それが、飽和水蒸気量が低下することにより相対湿度が高くなることと、水分子が移動することにより水分が食材から抜け出しやすくなるためです。冷蔵庫内の相対湿度が高くなると、余分な湿度は結露を防ぐために冷蔵庫外へと排出されます。

  • 飽和水蒸気量の低下
  • 温度差による水分子の移動

これらの仕組みにより、冷蔵庫に保存された食材は乾燥しやすくなります。

温度が下がると乾燥する仕組みは?

温度が下がると飽和水蒸気量が下がります。

湿度には“相対湿度(飽和水蒸気量あたりの水分量)”と“絶対湿度(空気重量あたりの水分量)”があり、一般的に湿度と呼ばれているのは相対湿度です。冷蔵庫は飽和水蒸気量が低くなりますので、結果として相対湿度は高くなります。

しかし、冷蔵庫は結露を防ぐために水分を排出してしまいますので、結果として冷蔵庫外以上に湿度が低くなることになります。

食材を乾燥させるには絶好の条件です。

温度差によって乾燥する仕組みは?

水分子は温度差により移動します。

食材を冷蔵庫に入れると、食材の水分子は(温度差により)温度の低い方へと移動します。通常の室温は20~25℃ですので、冷蔵庫に入れることにより食材の水分子は外側へと向かって移動することになります。
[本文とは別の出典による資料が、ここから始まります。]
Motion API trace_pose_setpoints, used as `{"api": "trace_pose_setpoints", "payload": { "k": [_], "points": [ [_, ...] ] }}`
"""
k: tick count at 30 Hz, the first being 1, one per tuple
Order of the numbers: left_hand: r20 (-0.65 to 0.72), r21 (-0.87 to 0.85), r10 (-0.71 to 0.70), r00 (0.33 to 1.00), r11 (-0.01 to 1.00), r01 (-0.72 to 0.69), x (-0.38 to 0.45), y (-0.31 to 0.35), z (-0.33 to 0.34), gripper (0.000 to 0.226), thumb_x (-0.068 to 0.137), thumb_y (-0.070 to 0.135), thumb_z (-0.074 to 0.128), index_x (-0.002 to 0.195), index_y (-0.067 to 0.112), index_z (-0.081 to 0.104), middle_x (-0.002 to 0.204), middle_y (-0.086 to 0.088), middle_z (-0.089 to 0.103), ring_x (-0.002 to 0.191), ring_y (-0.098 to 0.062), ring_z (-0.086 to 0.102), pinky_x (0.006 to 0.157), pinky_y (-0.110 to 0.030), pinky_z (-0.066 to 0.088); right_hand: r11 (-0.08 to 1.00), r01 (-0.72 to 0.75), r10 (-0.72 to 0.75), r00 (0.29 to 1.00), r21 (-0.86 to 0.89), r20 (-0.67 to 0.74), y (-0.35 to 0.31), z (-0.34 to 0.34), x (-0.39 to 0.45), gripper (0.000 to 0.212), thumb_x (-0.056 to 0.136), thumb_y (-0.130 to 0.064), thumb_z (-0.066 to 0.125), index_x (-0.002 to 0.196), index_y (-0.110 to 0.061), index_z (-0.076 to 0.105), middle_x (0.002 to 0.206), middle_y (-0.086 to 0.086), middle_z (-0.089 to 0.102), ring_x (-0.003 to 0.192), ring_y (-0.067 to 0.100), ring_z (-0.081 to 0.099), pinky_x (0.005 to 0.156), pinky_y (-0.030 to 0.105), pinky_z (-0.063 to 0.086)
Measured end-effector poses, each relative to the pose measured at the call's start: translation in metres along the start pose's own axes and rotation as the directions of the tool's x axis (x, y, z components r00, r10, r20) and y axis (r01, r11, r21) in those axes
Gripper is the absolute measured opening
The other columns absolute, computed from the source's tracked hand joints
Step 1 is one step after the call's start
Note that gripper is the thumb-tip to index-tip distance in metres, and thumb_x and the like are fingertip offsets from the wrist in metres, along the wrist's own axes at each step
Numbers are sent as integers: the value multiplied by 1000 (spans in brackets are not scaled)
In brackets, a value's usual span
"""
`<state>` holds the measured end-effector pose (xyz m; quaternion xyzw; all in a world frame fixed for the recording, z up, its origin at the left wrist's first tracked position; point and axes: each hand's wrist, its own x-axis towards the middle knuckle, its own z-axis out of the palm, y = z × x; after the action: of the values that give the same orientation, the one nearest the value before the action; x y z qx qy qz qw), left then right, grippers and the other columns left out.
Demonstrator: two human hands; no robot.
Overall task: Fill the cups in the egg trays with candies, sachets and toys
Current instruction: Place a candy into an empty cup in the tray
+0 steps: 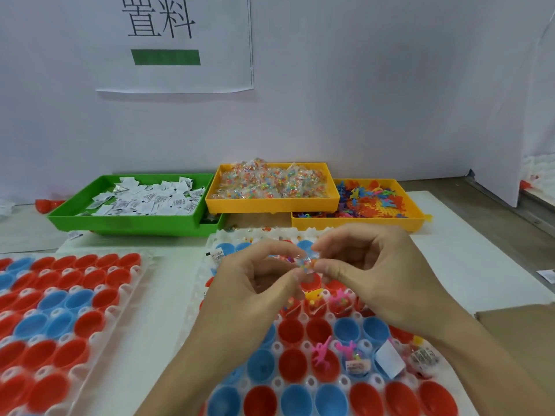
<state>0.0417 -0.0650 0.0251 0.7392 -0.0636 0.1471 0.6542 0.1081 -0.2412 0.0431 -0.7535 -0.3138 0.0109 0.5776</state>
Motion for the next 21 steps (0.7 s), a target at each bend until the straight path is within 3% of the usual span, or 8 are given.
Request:
{"api": "trace_pose_setpoints", "payload": {
  "k": [2,6,14,17,21],
  "points": [
    [-56,38,17,998,999,-15,-4,-3,-2,23,87,5,69,87,27,73,75,-2,75,65,-14,70,60,-17,51,1000,-12,12,1000,1,15,1,0,-1,18,73,-21,80,90,-24,75,81,-4,75,76,13,73,69,17,57],
    [-71,44,41,997,998,-38,-9,-1,-5,10,82,19,77,87,27,73,76,-2,75,70,-16,71,66,-20,55,1000,-10,11,997,-10,74,-1,5,-1,14,73,-25,79,86,-27,75,82,-5,75,79,13,73,71,19,58],
    [-102,161,146,984,979,-129,-15,-3,-8,26,82,0,74,79,25,72,73,-1,71,68,-16,67,65,-26,57,1000,15,-15,994,0,106,-6,11,-3,13,78,-16,79,84,-27,75,83,-5,75,79,13,73,72,20,58],
    [-107,141,139,984,982,-124,-18,-1,-7,15,81,10,72,85,25,71,77,-1,70,71,-18,68,66,-29,57,1000,18,-20,993,19,114,-8,15,-4,10,79,-16,79,82,-25,75,83,-4,75,78,12,73,71,20,58],
    [-95,132,123,988,985,-110,-20,0,-7,18,78,17,71,91,29,72,81,-1,71,77,-20,69,69,-32,58,1000,14,-16,991,17,130,-10,15,-5,13,79,-11,79,82,-22,74,82,-6,75,77,12,73,71,19,58]
  ]
}}
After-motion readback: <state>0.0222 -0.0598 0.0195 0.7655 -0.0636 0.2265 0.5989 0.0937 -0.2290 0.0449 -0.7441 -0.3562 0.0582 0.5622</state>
結果、冷蔵庫内の湿度が低いことも相まって食材は乾燥しやすくなります。

温度差による水分子の移動は家庭用冷凍庫の温度程度(-18℃)では止められません。そのため肉や魚は真空パックにしてから冷凍しておかなければ冷凍焼けと脂質の酸化を起こして食べられなくなってしまいます。

冷凍保存が多い家庭では真空パック器が重宝されます。

食材の保存方法は?

冷蔵庫保存にはコツがいります。

食材は適切な梱包をしてから保存します。たとえば、肉や魚は保存袋の空気を抜くようにして保存すれば長持ちしますし、野菜や果物は新聞紙に包んでからビニール袋に入れて保存すれば長持ちするようになります。

保存方法保存方法の意図
肉や魚は空気を遮断する乾燥と酸化を防ぐため
野菜や果物は二重梱包する湿度を保ちつつ水滴を防ぐため

これらの一手間の効果は絶大です。

たとえば、野菜や果物を販売されているビニール袋のまま冷蔵庫に入れてしまうと、水滴により傷んでしまいます。しかし、新聞紙に包んでからビニール袋に入れて保存することで驚くほどに日持ちするようになります。

ちょっとしたひと手間ですが効果は絶大です。

【まとめ】冷蔵庫が乾燥する理由は?

冷蔵庫や冷凍庫は湿度の低下と温度差による水分子の移動により乾燥しやすい環境になっています。肉や魚の乾燥を防ぐには空気を遮断して保存します。竜田揚げなどの場合には、下味をつけて冷凍してもOKです。野菜の乾燥を防ぐには新聞紙で包んでからビニール袋に入れることで乾燥を防ぎつつも水滴による腐敗を防ぐことができます。